A workable pathway involves sequenced, legally robust arrangements rather than headline gambits. Three elements stand out:

  1. Codified transit guarantees and corridor governance. Ethiopia’s strategic objective can be met by deepening a “predictability compact” with Djibouti and any additional host, combining multiyear port leases, dispute‑resolution clauses, and joint corridor authorities. International law offers a scaffolding, but bankable confidence requires detailed agreements referencing the transit rights in UNCLOS Part X and associated practice (UNCLOS).
  2. Diversification without destabilisation. Addis Ababa can pursue supplementary throughput at Berbera or elsewhere only if arrangements are squared with internationally recognised sovereigns. That implies parallel diplomacy with Mogadishu and guarantees that avoid reopening boundary disputes. Analyses urging calibrated engagement rather than binary recognition‑for‑access suggest the route to durable capacity (International Crisis Group).
  3. De‑escalation with Eritrea. However remote today, an Eritrea track would deliver the most efficient geography. Here, mediation and confidence‑building—from hotlines to demilitarised logistics enclaves—are preconditions. Addis Ababa’s recent call for mediation is a constructive signal that should be matched with verifiable steps to dial down rhetoric tied to Assab and Massawa (Business Insider Africa, 29 Oct 2025). In parallel, Asmara’s incentives could include revenue‑sharing, employment, and infrastructure upgrades that do not threaten sovereignty.

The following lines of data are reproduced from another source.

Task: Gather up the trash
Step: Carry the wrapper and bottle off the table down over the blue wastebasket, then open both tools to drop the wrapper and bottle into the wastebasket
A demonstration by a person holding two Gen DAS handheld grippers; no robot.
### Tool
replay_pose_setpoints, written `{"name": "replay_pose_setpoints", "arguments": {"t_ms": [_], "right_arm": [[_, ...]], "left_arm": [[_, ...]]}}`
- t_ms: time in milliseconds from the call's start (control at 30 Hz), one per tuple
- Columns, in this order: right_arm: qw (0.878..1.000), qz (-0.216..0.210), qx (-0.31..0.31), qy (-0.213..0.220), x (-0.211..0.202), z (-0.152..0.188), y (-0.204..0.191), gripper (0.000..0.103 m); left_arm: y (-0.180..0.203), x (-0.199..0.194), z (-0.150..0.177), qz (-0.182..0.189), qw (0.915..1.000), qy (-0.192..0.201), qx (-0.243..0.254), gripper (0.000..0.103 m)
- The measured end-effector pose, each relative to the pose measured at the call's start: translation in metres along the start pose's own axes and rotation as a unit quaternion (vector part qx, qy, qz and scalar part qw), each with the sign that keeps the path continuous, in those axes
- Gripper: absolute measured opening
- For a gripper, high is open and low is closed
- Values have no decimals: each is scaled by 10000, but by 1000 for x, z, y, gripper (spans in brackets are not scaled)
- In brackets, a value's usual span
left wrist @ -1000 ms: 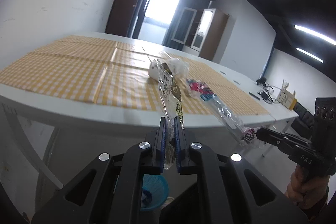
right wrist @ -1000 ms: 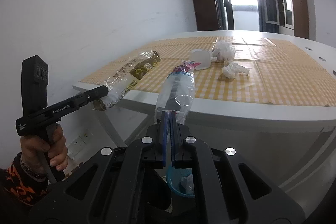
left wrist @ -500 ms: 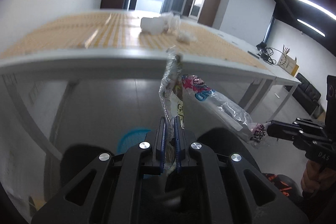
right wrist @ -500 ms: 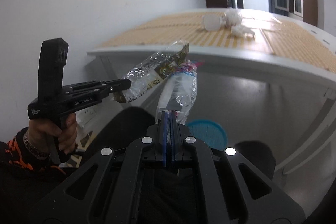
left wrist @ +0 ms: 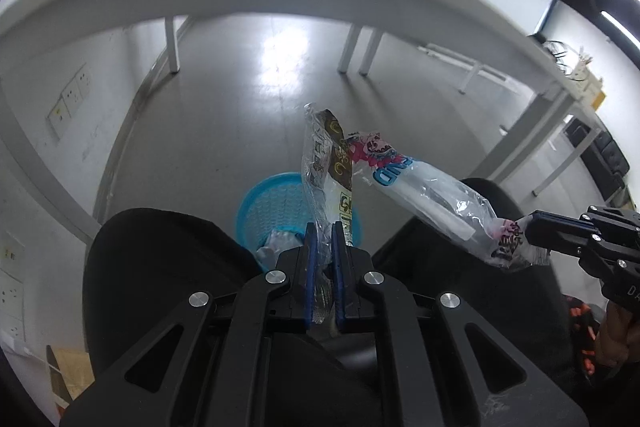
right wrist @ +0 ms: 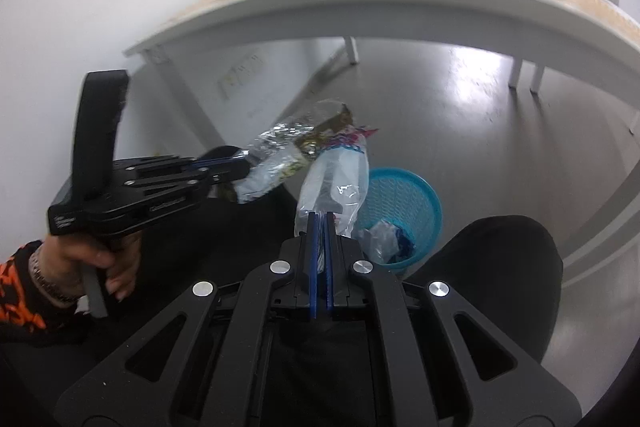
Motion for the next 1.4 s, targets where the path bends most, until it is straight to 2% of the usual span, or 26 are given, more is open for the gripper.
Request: {"name": "replay_pose_setpoints", "arguments": {"t_ms": [100, 233, 433, 533, 633, 1000, 1400], "right_arm": [[9998, 79, 40, -193, 30, -3, 3, 2], [9986, 228, 132, -463, 66, 0, 10, 2], [9950, 513, 251, -821, 116, 10, 19, 2], [9915, 493, 487, -1101, 140, 16, 24, 2], [9860, 653, 611, -1410, 160, 19, 31, 2], [9747, 702, 721, -1996, 228, 9, 37, 2], [9583, 832, 780, -2621, 295, 21, 45, 2]], "left_arm": [[-24, 22, -4, -103, 9992, -223, -315, 7], [-42, 49, -11, -375, 9980, -394, -313, 7], [-74, 90, -20, -126, 9931, -630, -983, 7], [-80, 108, -23, -134, 9919, -766, -1006, 7], [-83, 127, -19, -240, 9890, -1030, -1032, 7], [-106, 175, -17, -178, 9776, -1453, -1511, 7], [-121, 228, -7, -240, 9646, -1939, -1770, 7]]}}
Point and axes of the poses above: each gripper's, at about its wrist camera, not at the fingertips, and x roughly the way its jaws point, y to its right, z to its underside, the point moved 8 cm from there along x, roughly the way its jaws point, and after that the axes turned 14 degrees about z, right-handed, at the moved point
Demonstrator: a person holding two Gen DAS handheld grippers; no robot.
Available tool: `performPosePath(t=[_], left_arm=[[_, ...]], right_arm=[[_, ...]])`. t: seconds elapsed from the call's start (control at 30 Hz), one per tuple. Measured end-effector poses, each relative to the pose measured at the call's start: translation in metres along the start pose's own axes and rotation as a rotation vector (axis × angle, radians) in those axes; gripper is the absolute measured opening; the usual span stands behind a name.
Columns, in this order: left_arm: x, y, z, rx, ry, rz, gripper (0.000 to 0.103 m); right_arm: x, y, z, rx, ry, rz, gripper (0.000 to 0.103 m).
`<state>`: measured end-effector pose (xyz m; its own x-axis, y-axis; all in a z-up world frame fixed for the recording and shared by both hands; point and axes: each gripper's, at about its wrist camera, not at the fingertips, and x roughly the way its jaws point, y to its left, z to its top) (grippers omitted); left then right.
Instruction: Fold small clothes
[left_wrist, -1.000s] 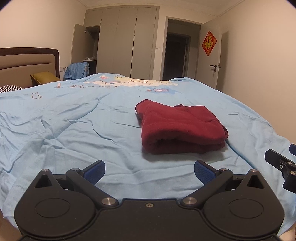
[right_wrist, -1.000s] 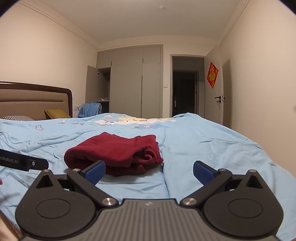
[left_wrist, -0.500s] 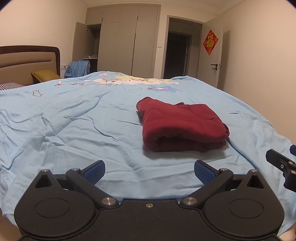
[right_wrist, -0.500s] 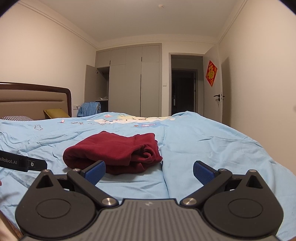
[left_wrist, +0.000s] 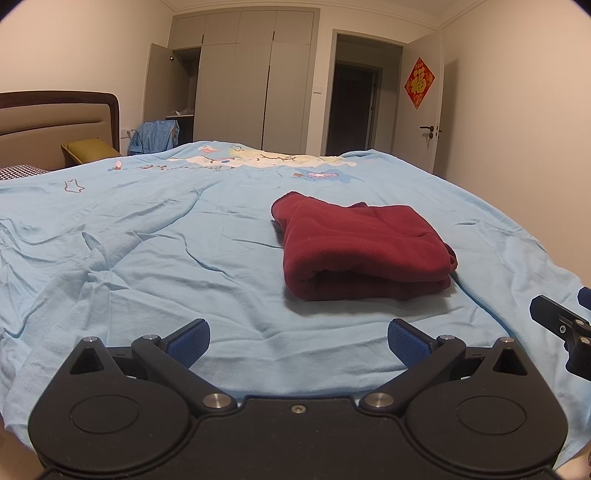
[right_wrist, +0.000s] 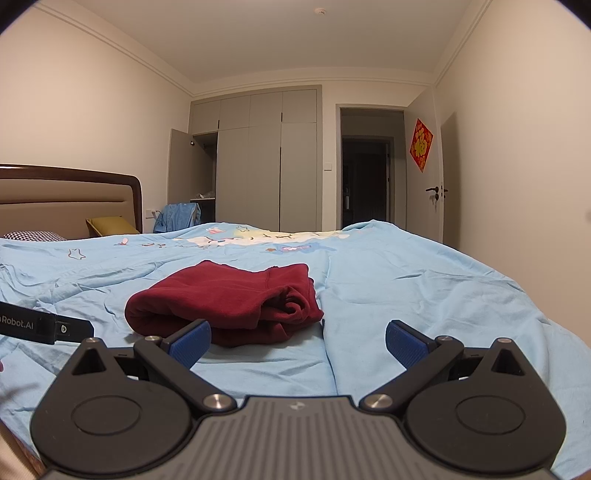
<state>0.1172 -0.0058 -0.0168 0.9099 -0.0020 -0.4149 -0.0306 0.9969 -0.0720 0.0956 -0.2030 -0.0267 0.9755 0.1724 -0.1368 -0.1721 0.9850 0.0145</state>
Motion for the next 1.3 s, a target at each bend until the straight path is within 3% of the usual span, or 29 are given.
performPosePath(t=[1.07, 1.3], left_arm=[[0.001, -0.0001, -0.0046, 0.0, 0.008, -0.001, 0.102], [0.0026, 0.0022, -0.0057, -0.011, 0.041, 0.04, 0.102]], right_arm=[[0.0001, 0.0001, -0.0001, 0.002, 0.001, -0.001, 0.103], [0.0, 0.0, 0.0, 0.002, 0.002, -0.001, 0.103]])
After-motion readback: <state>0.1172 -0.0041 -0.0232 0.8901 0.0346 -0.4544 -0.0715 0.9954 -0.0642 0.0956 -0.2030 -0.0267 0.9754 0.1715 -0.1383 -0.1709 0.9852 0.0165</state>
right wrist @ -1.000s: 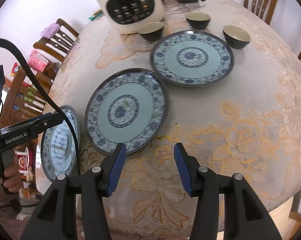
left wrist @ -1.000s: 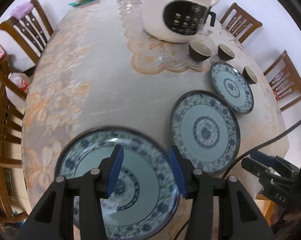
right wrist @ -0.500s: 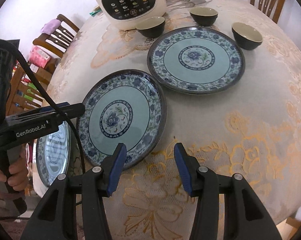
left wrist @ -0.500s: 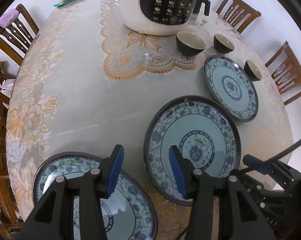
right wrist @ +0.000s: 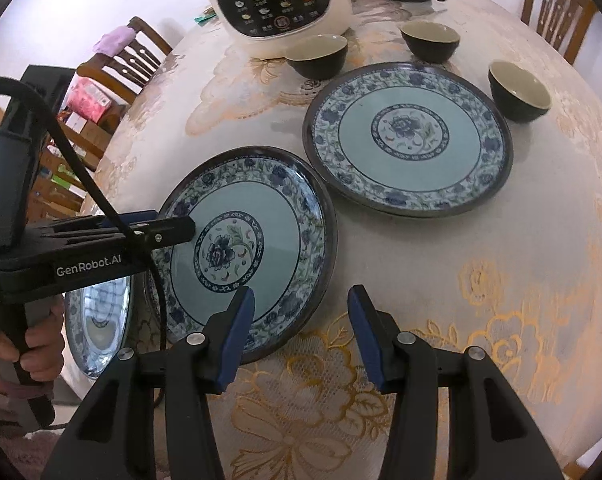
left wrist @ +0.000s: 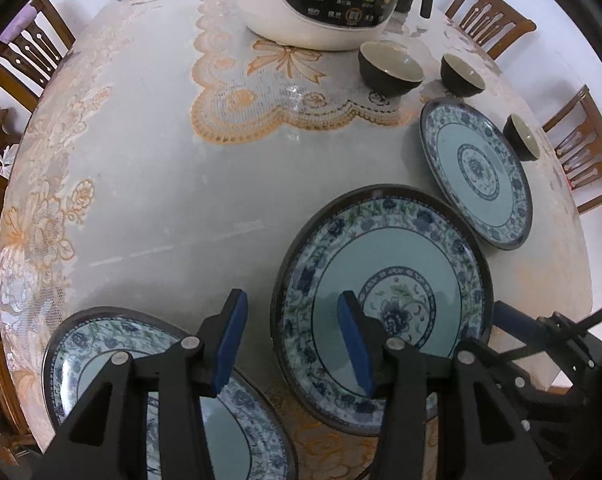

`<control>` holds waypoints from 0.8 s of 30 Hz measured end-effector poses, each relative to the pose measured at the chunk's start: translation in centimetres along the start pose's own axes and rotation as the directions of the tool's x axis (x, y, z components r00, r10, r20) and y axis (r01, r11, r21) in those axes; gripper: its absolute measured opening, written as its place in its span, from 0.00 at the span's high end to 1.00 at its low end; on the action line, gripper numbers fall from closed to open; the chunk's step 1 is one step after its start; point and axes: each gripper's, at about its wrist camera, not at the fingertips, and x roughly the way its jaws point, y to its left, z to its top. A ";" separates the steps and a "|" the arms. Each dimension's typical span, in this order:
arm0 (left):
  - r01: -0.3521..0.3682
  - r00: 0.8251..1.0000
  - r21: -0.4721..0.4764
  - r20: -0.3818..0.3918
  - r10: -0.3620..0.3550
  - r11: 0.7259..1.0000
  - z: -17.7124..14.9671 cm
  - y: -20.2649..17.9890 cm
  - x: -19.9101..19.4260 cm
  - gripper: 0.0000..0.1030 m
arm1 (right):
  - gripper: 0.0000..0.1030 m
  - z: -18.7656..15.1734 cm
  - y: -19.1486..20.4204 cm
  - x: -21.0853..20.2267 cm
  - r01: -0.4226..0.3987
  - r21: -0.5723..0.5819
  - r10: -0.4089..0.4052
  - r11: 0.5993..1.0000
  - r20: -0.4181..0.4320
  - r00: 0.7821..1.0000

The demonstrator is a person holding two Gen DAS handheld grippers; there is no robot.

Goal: Organize plates and bowls

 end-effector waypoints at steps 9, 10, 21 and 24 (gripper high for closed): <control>-0.008 1.000 0.040 0.004 0.007 0.999 -0.1 -2.1 0.3 0.52 | 0.74 0.2 -0.5 0.4 -0.028 0.006 0.027 1.000 0.027 0.999; -0.008 1.000 0.036 0.006 0.008 0.999 -0.1 -2.2 0.4 0.52 | 0.75 0.1 -0.7 0.3 -0.032 0.010 0.032 0.999 0.030 0.999; 0.018 1.000 0.044 0.011 -0.019 0.999 -1.8 -2.1 -0.3 0.53 | 0.77 -0.8 -0.9 -0.3 -0.014 0.071 0.012 0.997 0.034 0.999; 0.028 0.999 0.066 0.019 -0.029 0.997 -2.2 -2.5 -0.7 0.53 | 0.77 -1.2 -0.9 -0.5 -0.007 0.098 0.003 0.995 0.035 0.999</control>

Implications for commercial shipping

For carriers and insurers, the signal to monitor is institutionalisation: memoranda elevated into ratified, cross‑border corridor agreements; transparent tariff schedules; and predictable security coordination. Conversely, statements hinting at unilateral “rights” to coastal facilities will continue to elevate perceived political‑risk premia for voyages through the southern Red Sea chokepoint.

Ethiopia’s need for diversified sea access is undeniable; so is the legal reality that such access must rest on consent and codified transit. The Horn will remain exposed to higher risk until rhetoric yields to sequenced agreements that embed predictability for ports, rails and carriers. The choice now facing Addis Ababa, Asmara and regional partners is whether to turn the Red Sea from a bargaining chip into a governed corridor that lowers costs for all.